_Exercise goal_.
Would you repeat every line of the material exactly?

_Records provided_.
*-*-*

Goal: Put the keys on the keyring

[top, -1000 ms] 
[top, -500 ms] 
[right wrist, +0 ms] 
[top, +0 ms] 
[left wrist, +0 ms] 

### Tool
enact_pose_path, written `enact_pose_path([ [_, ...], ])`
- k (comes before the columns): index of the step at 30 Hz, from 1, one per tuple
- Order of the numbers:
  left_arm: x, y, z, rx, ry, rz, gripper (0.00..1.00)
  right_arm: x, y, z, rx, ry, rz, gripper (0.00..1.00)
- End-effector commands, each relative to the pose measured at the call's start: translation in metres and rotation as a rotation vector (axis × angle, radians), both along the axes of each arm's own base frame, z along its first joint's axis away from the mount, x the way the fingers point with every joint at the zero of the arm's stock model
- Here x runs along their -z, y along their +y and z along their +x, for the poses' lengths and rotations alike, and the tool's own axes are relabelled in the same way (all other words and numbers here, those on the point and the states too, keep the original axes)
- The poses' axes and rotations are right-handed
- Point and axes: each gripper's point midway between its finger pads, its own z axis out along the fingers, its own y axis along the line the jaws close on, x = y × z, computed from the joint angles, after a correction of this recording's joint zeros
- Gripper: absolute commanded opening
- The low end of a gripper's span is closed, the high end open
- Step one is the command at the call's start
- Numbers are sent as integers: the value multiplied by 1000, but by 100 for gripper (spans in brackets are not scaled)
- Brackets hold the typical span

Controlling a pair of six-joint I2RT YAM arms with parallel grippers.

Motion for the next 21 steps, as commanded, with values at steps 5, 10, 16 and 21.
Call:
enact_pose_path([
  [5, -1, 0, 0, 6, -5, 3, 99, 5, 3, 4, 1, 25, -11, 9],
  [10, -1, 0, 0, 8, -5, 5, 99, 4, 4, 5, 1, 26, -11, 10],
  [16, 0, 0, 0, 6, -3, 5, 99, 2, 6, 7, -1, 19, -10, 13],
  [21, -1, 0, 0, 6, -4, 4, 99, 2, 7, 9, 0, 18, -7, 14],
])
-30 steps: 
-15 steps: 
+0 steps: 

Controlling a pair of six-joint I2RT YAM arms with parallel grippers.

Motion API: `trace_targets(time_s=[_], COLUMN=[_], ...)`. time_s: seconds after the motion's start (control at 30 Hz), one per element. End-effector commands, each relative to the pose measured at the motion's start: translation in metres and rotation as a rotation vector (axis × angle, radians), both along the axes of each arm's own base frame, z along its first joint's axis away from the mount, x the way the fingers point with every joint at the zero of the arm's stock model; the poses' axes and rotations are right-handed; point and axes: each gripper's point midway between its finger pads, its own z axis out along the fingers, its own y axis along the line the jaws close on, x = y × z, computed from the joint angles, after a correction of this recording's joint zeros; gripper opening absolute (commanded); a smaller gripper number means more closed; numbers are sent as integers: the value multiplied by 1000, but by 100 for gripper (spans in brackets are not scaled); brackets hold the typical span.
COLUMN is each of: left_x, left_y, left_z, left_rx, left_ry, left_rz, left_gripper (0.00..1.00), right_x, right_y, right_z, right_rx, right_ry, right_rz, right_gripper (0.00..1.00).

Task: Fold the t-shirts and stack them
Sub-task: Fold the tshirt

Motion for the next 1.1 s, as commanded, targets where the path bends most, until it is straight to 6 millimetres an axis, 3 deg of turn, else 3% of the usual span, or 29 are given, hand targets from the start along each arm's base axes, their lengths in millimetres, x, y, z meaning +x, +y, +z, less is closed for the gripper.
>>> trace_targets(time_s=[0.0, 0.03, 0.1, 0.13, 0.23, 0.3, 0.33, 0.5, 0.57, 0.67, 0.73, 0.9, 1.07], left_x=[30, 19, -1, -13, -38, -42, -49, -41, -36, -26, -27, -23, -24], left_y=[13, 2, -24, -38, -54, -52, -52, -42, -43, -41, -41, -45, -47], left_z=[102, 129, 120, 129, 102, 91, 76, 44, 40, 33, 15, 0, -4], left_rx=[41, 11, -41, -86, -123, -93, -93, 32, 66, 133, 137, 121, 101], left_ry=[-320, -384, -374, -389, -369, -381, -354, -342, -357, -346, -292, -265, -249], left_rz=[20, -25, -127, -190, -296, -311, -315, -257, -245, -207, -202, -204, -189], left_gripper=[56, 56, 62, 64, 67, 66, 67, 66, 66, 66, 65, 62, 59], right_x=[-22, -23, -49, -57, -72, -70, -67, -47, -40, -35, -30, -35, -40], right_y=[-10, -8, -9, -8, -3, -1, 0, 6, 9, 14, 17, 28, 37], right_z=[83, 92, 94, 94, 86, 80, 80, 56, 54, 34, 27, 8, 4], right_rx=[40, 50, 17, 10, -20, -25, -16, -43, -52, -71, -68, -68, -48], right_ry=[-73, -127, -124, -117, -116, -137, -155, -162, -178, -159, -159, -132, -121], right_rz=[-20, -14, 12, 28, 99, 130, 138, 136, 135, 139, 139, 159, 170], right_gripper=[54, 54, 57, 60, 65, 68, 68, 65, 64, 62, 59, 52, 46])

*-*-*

_Exercise output_.
Goal: Put the keys on the keyring

[top, -1000 ms] 
[top, -500 ms] 
[right wrist, +0 ms] 
[top, +0 ms] 
[left wrist, +0 ms] 

### Tool
enact_pose_path, written `enact_pose_path([ [_, ...], ])`
- k (comes before the columns): index of the step at 30 Hz, from 1, one per tuple
- Order of the numbers:
  left_arm: x, y, z, rx, ry, rz, gripper (0.00..1.00)
  right_arm: x, y, z, rx, ry, rz, gripper (0.00..1.00)
- End-effector commands, each relative to the pose measured at the call's start: translation in metres and rotation as a rotation vector (axis × angle, radians), both along the axes of each arm's own base frame, z along its first joint's axis away from the mount, x the way the fingers point with every joint at the zero of the arm's stock model
- Here x runs along their -z, y along their +y and z along their +x, for the poses' lengths and rotations alike, and the tool's own axes are relabelled in the same way (all other words and numbers here, those on the point and the states too, keep the original axes)
- The poses' axes and rotations are right-handed
- Point and axes: each gripper's point midway between its finger pads, its own z axis out along the fingers, its own y axis along the line the jaws close on, x = y × z, computed from the joint angles, after a correction of this recording's joint zeros
- Gripper: absolute commanded opening
- The low end of a gripper's span is closed, the high end open
- Step one is the command at the call's start
- Numbers are sent as integers: the value multiplied by 1000, but by 100 for gripper (spans in brackets are not scaled)
- Brackets hold the typical span

Controlling a pair of six-joint I2RT YAM arms with parallel grippers.

Motion for the next 21 steps, as commanded, with values at steps 5, 10, 16 and 21.
Call:
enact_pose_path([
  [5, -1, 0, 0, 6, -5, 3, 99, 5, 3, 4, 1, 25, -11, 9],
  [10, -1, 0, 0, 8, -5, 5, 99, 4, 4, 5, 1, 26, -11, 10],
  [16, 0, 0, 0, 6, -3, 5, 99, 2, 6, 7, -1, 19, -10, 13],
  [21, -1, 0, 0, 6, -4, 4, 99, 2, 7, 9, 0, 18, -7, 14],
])
-30 steps: 
-15 steps: 
+0 steps: 

Controlling a pair of six-joint I2RT YAM arms with parallel grippers.

Motion API: `trace_targets(time_s=[_], COLUMN=[_], ...)`. time_s: seconds after the motion's start (control at 30 Hz), one per element. End-effector commands, each relative to the pose measured at the motion's start: translation in metres and rotation as a rotation vector (axis × angle, radians), both along the axes of each arm's own base frame, z along its first joint's axis away from the mount, x the way the fingers point with every joint at the zero of the arm's stock model; the poses' axes and rotations are right-handed; point and axes: each gripper's point midway between its finger pads, its own z axis out along the fingers, its own y axis along the line the jaws close on, x = y × z, computed from the joint angles, after a correction of this recording's joint zeros; gripper opening absolute (commanded); a smaller gripper number means more closed; numbers are sent as integers: the value multiplied by 1000, but by 100 for gripper (spans in brackets are not scaled); brackets hold the typical span.
COLUMN is each of: left_x, left_y, left_z, left_rx, left_ry, left_rz, left_gripper (0.00..1.00), right_x, right_y, right_z, right_rx, right_ry, right_rz, right_gripper (0.00..1.00).

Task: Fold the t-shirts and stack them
Sub-task: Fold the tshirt

Motion for the next 1.1 s, as commanded, targets where the path bends most, until it is straight to 6 millimetres an axis, 3 deg of turn, else 3% of the usual span, or 29 are given, hand targets from the start along each arm's base axes, their lengths in millimetres, x, y, z meaning +x, +y, +z, less is closed for the gripper.
>>> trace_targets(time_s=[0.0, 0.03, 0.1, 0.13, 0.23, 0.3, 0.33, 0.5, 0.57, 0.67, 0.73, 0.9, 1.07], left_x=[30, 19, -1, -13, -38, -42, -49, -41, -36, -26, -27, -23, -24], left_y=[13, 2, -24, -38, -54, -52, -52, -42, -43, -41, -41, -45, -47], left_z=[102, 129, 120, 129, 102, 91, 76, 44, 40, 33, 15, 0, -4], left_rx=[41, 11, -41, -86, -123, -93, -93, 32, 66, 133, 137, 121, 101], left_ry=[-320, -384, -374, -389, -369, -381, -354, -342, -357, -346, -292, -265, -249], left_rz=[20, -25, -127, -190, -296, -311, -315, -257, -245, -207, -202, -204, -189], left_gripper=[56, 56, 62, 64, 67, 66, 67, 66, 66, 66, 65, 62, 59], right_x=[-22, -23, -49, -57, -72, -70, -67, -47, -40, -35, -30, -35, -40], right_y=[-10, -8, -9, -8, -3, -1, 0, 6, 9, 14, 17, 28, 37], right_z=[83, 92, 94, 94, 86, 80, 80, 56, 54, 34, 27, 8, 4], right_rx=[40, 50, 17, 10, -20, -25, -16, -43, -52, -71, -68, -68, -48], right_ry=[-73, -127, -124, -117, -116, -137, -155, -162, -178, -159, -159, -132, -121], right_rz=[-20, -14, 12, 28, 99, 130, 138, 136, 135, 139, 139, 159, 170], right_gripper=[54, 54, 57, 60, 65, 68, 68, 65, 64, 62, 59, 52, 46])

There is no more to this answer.